TASK STATEMENT:
Reproduce the data that follows in its entirety, character for character.

AVAILABLE DATA:
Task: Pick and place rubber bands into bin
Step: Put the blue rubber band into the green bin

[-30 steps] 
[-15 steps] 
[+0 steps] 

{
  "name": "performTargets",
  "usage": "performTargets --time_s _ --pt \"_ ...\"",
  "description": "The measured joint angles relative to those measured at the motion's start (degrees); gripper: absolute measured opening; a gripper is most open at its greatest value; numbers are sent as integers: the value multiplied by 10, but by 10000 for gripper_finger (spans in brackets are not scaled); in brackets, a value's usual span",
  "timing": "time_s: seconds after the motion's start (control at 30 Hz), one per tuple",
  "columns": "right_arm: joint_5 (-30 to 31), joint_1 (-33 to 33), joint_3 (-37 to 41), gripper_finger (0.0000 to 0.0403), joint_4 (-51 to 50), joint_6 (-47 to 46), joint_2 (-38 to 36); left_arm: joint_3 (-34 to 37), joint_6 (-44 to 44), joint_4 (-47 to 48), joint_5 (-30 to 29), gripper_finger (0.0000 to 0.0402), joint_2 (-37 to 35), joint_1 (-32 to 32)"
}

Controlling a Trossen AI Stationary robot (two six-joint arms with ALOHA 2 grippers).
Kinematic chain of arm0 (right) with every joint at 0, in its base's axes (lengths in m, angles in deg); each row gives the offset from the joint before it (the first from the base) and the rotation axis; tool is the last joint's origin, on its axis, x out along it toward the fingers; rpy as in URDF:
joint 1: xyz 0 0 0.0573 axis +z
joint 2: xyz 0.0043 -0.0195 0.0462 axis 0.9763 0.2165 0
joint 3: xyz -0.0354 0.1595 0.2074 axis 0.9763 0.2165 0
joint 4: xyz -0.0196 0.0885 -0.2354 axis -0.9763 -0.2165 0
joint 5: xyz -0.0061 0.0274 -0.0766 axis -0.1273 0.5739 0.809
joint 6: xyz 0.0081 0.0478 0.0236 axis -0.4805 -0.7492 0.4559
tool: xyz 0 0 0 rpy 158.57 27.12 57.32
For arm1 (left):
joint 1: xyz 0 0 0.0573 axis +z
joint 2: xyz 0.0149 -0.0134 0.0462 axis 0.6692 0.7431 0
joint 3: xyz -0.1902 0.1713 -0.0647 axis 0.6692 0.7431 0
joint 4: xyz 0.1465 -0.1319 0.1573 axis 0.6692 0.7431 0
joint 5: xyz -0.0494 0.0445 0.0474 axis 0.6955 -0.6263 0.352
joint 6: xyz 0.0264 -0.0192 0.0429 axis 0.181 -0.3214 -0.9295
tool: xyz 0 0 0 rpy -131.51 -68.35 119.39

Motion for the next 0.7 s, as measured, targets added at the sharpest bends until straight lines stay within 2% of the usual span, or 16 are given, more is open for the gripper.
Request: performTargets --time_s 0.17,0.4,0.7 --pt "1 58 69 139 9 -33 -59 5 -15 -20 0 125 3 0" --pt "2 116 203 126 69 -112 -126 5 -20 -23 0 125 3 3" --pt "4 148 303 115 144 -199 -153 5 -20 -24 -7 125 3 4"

SOLUTION TO THIS TASK:
Task: Pick and place rubber bands into bin
Step: Put the blue rubber band into the green bin

[-30 steps] 
[-15 steps] 
[+0 steps] 

{
  "name": "performTargets",
  "usage": "performTargets --time_s _ --pt \"_ ...\"",
  "description": "The measured joint angles relative to those measured at the motion's start (degrees); gripper: absolute measured opening; a gripper is most open at its greatest value; numbers are sent as integers: the value multiplied by 10, but by 10000 for gripper_finger (spans in brackets are not scaled); in brackets, a value's usual span",
  "timing": "time_s: seconds after the motion's start (control at 30 Hz), one per tuple",
  "columns": "right_arm: joint_5 (-30 to 31), joint_1 (-33 to 33), joint_3 (-37 to 41), gripper_finger (0.0000 to 0.0403), joint_4 (-51 to 50), joint_6 (-47 to 46), joint_2 (-38 to 36); left_arm: joint_3 (-34 to 37), joint_6 (-44 to 44), joint_4 (-47 to 48), joint_5 (-30 to 29), gripper_finger (0.0000 to 0.0402), joint_2 (-37 to 35), joint_1 (-32 to 32)"
}

Controlling a Trossen AI Stationary robot (two six-joint arms with ALOHA 2 grippers).
Kinematic chain of arm0 (right) with every joint at 0, in its base's axes (lengths in m, angles in deg); each row gives the offset from the joint before it (the first from the base) and the rotation axis; tool is the last joint's origin, on its axis, x out along it toward the fingers; rpy as in URDF:
joint 1: xyz 0 0 0.0573 axis +z
joint 2: xyz 0.0043 -0.0195 0.0462 axis 0.9763 0.2165 0
joint 3: xyz -0.0354 0.1595 0.2074 axis 0.9763 0.2165 0
joint 4: xyz -0.0196 0.0885 -0.2354 axis -0.9763 -0.2165 0
joint 5: xyz -0.0061 0.0274 -0.0766 axis -0.1273 0.5739 0.809
joint 6: xyz 0.0081 0.0478 0.0236 axis -0.4805 -0.7492 0.4559
tool: xyz 0 0 0 rpy 158.57 27.12 57.32
For arm1 (left):
joint 1: xyz 0 0 0.0573 axis +z
joint 2: xyz 0.0149 -0.0134 0.0462 axis 0.6692 0.7431 0
joint 3: xyz -0.1902 0.1713 -0.0647 axis 0.6692 0.7431 0
joint 4: xyz 0.1465 -0.1319 0.1573 axis 0.6692 0.7431 0
joint 5: xyz -0.0494 0.0445 0.0474 axis 0.6955 -0.6263 0.352
joint 6: xyz 0.0264 -0.0192 0.0429 axis 0.181 -0.3214 -0.9295
tool: xyz 0 0 0 rpy -131.51 -68.35 119.39

Motion for the next 0.7 s, as measured, targets added at the sharpest bends until straight lines stay within 2% of the usual span, or 16 are given, more is open for the gripper.
Request: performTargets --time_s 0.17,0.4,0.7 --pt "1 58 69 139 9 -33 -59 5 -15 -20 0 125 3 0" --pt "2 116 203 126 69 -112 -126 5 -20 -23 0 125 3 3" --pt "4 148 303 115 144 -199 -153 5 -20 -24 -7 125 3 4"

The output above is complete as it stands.